## TO DO
Retype the data below without altering anything.

────────────────────

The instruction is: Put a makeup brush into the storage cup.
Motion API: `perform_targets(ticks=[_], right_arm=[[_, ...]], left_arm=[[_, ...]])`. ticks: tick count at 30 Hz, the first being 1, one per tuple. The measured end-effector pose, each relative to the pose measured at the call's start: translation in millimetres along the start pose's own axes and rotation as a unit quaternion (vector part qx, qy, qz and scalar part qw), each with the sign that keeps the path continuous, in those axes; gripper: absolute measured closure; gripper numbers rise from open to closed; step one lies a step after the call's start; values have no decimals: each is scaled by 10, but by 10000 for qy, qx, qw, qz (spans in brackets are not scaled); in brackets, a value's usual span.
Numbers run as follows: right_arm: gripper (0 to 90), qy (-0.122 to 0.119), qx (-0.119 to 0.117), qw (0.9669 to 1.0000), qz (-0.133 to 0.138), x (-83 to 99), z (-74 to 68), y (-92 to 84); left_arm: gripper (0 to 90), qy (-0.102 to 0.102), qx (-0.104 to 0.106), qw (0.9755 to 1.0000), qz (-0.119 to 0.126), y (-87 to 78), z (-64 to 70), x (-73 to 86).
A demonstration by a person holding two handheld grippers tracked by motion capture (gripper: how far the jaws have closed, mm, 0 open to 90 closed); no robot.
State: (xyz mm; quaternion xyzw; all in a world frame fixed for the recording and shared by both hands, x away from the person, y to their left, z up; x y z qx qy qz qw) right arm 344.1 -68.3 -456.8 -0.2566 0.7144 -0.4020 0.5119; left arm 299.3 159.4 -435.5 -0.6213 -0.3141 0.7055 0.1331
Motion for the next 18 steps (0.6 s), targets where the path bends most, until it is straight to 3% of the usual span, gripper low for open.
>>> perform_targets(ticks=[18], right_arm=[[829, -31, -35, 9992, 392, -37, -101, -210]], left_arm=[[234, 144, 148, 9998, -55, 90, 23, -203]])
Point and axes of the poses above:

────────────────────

## TASK OUTPUT
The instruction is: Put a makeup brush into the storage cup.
Motion API: `perform_targets(ticks=[_], right_arm=[[_, ...]], left_arm=[[_, ...]])`. ticks: tick count at 30 Hz, the first being 1, one per tuple. The measured end-effector pose, each relative to the pose measured at the call's start: translation in millimetres along the start pose's own axes and rotation as a unit quaternion (vector part qx, qy, qz and scalar part qw), each with the sign that keeps the path continuous, in those axes; gripper: absolute measured closure; gripper numbers rise from open to closed; step one lies a step after the call's start; values have no decimals: each is scaled by 10, but by 10000 for qy, qx, qw, qz (spans in brackets are not scaled); in brackets, a value's usual span.
Numbers run as follows: right_arm: gripper (0 to 90), qy (-0.122 to 0.119), qx (-0.119 to 0.117), qw (0.9669 to 1.0000), qz (-0.133 to 0.138), x (-83 to 99), z (-74 to 68), y (-92 to 84); left_arm: gripper (0 to 90), qy (-0.102 to 0.102), qx (-0.104 to 0.106), qw (0.9755 to 1.0000), qz (-0.119 to 0.126), y (-87 to 78), z (-64 to 70), x (-73 to 86).
A demonstration by a person holding two handheld grippers tracked by motion capture (gripper: how far the jaws have closed, mm, 0 open to 90 closed); no robot.
State: (xyz mm; quaternion xyzw; all in a world frame fixed for the recording and shared by both hands, x away from the person, y to their left, z up; x y z qx qy qz qw) right arm 344.1 -68.3 -456.8 -0.2566 0.7144 -0.4020 0.5119; left arm 299.3 159.4 -435.5 -0.6213 -0.3141 0.7055 0.1331
Motion for the next 18 steps (0.6 s), targets where the path bends most, until it is straight to 3% of the usual span, gripper low for open.
>>> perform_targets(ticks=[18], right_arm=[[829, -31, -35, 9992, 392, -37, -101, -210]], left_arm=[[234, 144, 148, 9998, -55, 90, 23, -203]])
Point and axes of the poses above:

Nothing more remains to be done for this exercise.